» **Activity**
Below are the entries. Transcribe exactly the lines from the one with "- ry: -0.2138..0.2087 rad" through the one with "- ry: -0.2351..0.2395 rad", ends included, and leave out all others.

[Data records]
--------------------------------------------------

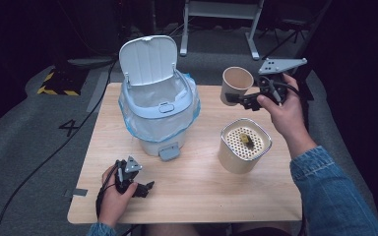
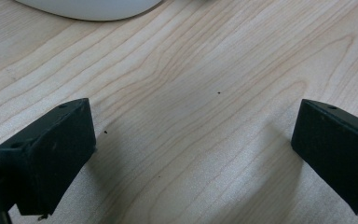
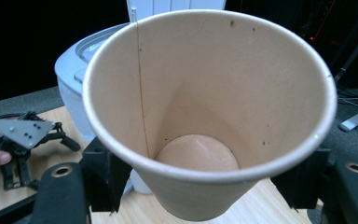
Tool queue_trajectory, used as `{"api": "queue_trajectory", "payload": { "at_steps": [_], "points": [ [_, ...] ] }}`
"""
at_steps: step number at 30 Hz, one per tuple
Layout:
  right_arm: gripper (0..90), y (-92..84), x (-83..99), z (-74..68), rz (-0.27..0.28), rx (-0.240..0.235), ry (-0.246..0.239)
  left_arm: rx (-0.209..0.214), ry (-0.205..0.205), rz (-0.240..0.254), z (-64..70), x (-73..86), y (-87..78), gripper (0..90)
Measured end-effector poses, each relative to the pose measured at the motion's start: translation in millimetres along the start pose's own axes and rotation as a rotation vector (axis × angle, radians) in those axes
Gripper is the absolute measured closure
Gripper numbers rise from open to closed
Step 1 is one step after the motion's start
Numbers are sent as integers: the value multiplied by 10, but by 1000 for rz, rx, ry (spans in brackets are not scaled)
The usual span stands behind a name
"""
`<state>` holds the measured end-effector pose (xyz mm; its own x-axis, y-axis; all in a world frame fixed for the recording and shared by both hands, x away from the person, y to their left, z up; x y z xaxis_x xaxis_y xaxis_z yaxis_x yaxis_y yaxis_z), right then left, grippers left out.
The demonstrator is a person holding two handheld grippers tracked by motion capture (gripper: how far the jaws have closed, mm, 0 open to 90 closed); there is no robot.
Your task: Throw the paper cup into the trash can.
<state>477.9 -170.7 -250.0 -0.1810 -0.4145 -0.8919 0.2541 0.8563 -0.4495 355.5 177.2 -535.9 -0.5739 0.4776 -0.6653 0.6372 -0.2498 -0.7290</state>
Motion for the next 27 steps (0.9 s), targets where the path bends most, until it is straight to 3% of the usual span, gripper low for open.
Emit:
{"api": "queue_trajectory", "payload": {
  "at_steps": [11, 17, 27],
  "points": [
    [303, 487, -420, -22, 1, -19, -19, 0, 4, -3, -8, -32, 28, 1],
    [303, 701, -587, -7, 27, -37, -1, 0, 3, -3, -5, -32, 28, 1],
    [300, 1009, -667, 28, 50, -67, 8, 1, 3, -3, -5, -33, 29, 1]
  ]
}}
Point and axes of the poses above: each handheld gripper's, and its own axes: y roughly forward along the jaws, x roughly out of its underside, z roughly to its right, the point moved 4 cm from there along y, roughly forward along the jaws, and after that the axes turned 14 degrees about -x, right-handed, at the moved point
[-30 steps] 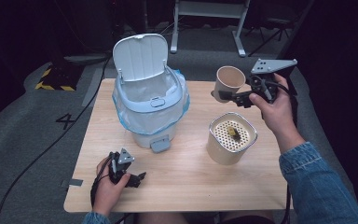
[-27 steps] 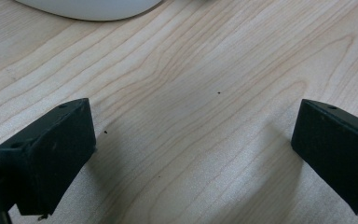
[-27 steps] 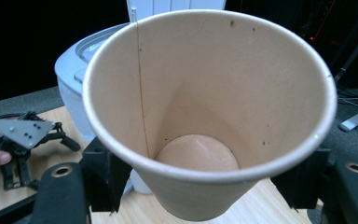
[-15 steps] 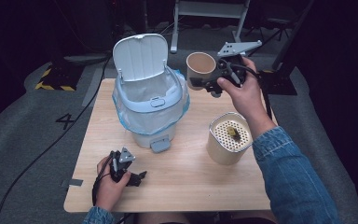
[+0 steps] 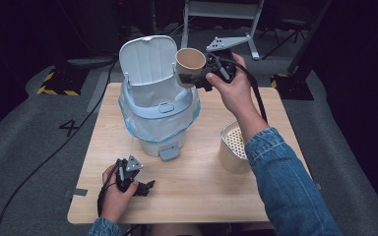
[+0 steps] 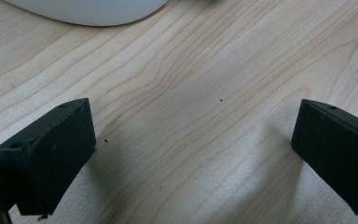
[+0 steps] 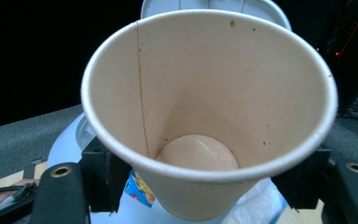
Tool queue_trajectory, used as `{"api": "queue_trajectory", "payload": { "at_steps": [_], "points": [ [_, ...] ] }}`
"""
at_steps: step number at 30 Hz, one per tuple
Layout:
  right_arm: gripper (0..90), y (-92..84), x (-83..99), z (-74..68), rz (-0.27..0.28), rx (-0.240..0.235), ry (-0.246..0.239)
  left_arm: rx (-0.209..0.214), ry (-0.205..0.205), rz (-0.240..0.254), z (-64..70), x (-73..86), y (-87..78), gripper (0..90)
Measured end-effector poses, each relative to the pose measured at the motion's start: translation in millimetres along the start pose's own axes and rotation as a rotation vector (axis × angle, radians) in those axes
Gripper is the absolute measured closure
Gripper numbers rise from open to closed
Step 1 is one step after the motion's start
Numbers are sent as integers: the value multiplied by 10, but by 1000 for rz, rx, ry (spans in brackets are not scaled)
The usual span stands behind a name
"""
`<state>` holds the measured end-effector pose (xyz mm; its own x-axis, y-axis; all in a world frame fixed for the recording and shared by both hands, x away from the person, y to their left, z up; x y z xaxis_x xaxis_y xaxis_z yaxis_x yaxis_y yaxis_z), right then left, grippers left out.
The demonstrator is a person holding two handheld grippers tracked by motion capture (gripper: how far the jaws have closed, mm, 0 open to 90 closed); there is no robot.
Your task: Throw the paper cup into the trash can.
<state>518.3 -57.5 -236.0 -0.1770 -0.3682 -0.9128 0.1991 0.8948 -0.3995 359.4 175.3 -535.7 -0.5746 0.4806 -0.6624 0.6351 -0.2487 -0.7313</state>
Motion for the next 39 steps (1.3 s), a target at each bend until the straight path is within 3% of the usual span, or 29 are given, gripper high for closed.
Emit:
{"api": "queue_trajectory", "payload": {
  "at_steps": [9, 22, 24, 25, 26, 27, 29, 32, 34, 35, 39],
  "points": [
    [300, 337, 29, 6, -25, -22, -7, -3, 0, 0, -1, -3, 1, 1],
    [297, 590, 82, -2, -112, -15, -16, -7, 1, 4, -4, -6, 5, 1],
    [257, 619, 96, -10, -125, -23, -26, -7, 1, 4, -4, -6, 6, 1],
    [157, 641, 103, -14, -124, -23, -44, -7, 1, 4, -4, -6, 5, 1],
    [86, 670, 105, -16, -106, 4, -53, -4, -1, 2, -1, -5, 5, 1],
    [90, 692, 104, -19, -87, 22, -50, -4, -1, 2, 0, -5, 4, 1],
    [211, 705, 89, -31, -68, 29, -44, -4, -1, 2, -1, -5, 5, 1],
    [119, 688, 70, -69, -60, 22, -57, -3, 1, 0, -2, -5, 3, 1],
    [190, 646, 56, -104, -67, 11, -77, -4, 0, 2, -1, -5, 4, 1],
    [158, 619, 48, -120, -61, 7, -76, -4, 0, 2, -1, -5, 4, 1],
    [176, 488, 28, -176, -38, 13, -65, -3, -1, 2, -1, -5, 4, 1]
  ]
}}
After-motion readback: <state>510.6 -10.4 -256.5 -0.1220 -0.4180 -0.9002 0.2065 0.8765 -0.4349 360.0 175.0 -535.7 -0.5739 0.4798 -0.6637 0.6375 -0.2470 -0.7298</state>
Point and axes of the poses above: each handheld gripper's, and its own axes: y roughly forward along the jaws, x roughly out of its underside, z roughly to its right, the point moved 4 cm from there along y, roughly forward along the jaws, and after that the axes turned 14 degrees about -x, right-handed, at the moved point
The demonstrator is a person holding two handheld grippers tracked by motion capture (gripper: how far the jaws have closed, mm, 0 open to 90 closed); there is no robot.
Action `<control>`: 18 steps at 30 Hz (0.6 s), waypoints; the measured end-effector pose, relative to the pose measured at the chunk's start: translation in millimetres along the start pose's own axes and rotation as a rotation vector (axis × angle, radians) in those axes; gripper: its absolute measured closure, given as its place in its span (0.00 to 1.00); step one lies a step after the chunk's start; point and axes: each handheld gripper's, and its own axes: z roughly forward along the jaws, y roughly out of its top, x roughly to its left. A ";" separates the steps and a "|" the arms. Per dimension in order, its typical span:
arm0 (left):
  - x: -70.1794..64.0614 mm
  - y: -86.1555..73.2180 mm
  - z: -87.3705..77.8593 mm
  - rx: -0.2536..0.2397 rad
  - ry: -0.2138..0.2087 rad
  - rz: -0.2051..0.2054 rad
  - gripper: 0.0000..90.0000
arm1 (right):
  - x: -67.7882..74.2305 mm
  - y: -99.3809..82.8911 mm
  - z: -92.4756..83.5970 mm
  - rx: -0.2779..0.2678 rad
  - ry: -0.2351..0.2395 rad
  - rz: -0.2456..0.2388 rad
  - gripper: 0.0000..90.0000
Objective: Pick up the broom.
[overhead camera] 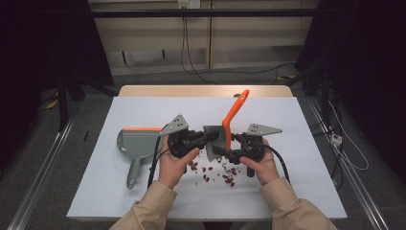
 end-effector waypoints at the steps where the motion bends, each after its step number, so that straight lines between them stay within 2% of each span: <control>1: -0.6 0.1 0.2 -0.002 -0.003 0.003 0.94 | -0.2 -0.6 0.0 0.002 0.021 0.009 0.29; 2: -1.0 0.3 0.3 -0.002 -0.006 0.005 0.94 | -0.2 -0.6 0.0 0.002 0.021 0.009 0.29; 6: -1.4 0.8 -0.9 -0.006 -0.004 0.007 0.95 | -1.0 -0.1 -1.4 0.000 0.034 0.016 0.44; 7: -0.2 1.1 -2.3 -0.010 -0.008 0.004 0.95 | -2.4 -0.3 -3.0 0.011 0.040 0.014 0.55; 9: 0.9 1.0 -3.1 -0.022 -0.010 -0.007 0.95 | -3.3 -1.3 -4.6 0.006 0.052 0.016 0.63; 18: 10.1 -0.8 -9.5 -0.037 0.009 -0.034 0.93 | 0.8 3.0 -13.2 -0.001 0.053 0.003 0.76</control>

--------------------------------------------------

» **Exercise answer**
  - ry: -0.2138..0.2087 rad
  - rz: -0.2051..0.2054 rad
  - gripper: 0.0000..90.0000
arm1 (right):
  - x: -67.7882..74.2305 mm
  - y: -99.3809..82.8911 mm
  - z: -92.4756..83.5970 mm
  - rx: -0.2779..0.2678 rad
  - ry: -0.2351..0.2395 rad

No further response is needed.